Comparing the pieces of context that restore_sigcontext() restores
with what a normal task switch does (see __switch_to() and callees), I
noticed: On CPUs with FSGSBASE support, I think sandboxed code could
overwrite FSBASE/GSBASE using the WRFSBASE/WRGSBASE instructions,
causing the supervisor to access attacker-controlled addresses when it
tries to access a thread-local variable like "errno"? Signal handling
saves the segment registers, but not the FS/GS base addresses.

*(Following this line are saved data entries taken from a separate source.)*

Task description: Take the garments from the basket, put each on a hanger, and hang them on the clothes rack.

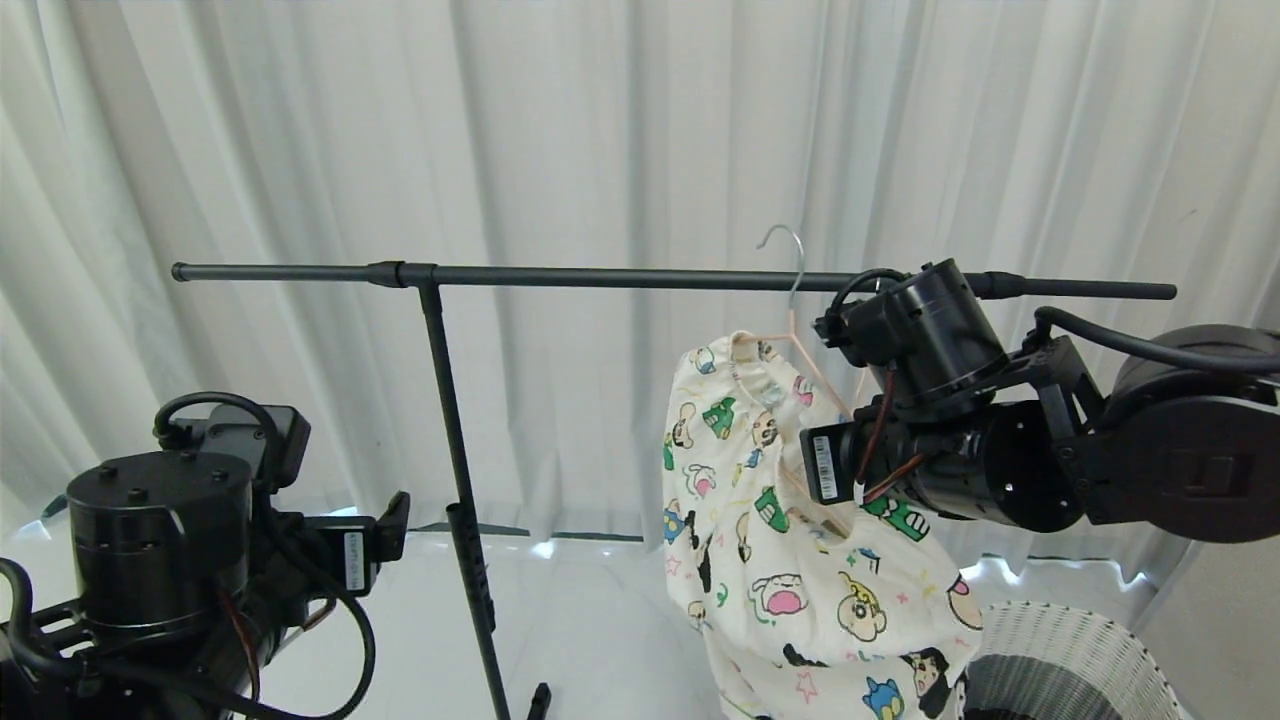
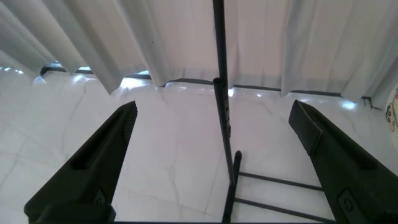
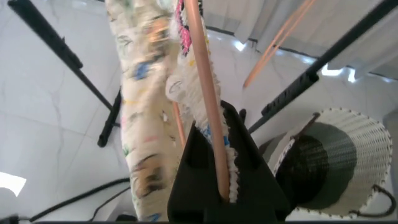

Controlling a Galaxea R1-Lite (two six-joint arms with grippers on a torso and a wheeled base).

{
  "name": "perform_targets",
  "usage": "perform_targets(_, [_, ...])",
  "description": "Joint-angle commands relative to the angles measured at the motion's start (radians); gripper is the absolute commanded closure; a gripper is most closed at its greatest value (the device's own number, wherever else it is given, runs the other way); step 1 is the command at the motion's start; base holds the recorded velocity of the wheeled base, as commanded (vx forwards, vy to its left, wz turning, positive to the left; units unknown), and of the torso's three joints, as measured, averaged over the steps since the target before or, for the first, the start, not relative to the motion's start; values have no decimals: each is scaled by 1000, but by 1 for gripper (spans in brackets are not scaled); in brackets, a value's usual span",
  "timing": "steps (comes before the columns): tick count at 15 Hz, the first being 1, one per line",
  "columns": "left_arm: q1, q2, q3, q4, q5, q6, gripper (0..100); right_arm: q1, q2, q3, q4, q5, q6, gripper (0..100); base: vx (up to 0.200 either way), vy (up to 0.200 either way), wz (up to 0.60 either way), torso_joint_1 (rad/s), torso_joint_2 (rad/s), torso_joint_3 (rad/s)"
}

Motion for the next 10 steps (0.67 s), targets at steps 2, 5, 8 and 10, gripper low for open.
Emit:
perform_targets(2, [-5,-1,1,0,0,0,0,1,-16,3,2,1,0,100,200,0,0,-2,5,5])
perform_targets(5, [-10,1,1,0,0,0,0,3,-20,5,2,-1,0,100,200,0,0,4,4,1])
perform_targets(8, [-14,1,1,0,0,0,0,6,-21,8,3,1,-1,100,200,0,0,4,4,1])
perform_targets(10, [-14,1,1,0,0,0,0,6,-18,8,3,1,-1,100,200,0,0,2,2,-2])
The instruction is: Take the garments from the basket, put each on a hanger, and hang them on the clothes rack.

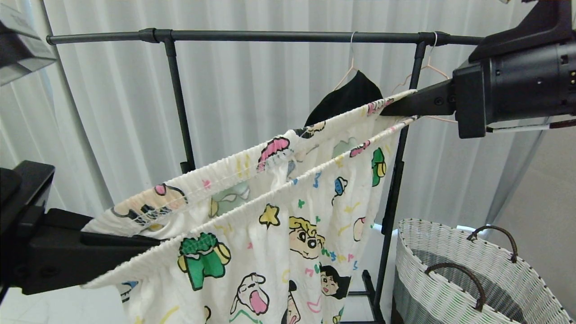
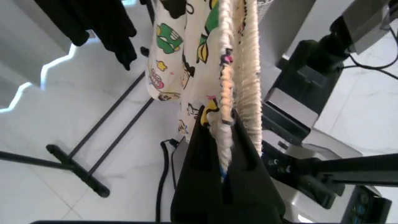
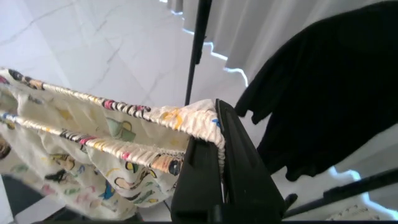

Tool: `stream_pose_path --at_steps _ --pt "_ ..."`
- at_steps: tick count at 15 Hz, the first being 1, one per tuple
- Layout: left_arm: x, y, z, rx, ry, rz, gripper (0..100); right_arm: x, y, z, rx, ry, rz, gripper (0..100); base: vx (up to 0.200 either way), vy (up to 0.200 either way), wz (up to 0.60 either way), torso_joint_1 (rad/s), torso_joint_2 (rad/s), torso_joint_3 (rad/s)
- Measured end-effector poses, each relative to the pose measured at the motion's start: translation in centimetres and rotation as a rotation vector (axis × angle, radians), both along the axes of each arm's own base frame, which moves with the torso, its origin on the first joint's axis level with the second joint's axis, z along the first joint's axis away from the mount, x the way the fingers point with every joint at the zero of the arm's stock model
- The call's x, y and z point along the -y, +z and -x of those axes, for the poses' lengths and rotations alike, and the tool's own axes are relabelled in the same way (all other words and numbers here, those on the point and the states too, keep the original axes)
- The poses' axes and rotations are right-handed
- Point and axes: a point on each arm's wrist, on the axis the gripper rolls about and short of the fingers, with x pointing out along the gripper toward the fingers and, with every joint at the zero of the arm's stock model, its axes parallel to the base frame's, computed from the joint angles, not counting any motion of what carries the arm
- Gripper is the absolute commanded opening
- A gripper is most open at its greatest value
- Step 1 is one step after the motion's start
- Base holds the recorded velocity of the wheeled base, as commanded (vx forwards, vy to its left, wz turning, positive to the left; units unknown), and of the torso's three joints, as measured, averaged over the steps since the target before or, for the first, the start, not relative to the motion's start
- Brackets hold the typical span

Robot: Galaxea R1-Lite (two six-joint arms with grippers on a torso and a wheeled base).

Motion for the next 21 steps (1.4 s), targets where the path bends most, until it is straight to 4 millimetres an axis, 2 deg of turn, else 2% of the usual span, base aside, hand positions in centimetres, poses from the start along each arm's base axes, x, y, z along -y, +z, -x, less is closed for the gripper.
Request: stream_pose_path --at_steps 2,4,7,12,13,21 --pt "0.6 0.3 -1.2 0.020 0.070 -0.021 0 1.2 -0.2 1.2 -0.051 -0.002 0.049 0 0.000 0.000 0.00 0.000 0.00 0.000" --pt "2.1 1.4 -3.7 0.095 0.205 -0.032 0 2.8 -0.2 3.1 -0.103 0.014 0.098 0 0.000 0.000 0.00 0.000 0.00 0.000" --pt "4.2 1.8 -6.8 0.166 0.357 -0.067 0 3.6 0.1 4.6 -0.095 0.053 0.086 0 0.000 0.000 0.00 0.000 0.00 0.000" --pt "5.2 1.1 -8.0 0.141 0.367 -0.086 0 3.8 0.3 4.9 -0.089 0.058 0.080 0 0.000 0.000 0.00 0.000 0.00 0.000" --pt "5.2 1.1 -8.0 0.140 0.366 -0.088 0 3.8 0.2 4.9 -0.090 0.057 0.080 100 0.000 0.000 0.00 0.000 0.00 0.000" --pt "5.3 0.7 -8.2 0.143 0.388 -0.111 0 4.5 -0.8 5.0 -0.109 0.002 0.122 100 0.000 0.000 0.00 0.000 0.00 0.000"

jannh@laptop:~/test$ cat signal_gsbase.c
// compile with -mfsgsbase
#include <stdio.h>
#include <signal.h>
#include <immintrin.h>

void signal_handler(int sig, siginfo_t *info, void *ucontext_) {
  puts("signal handler");
  _writegsbase_u64(0x12345678);
}

int main(void) {
  struct sigaction new_act = {
    .sa_sigaction = signal_handler,
    .sa_flags = SA_SIGINFO
  };
  sigaction(SIGUSR1, &new_act, NULL);

  printf("original gsbase is 0x%lx\n", _readgsbase_u64());
  raise(SIGUSR1);
  printf("post-signal gsbase is 0x%lx\n", _readgsbase_u64());
}
jannh@laptop:~/test$ gcc -o signal_gsbase signal_gsbase.c -mfsgsbase
jannh@laptop:~/test$ ./signal_gsbase
original gsbase is 0x0
signal handler
post-signal gsbase is 0x12345678
jannh@laptop:~/test$


So to make this usable for a sandboxing usecase, you'd also have to
save and restore FSBASE/GSBASE, just like __switch_to().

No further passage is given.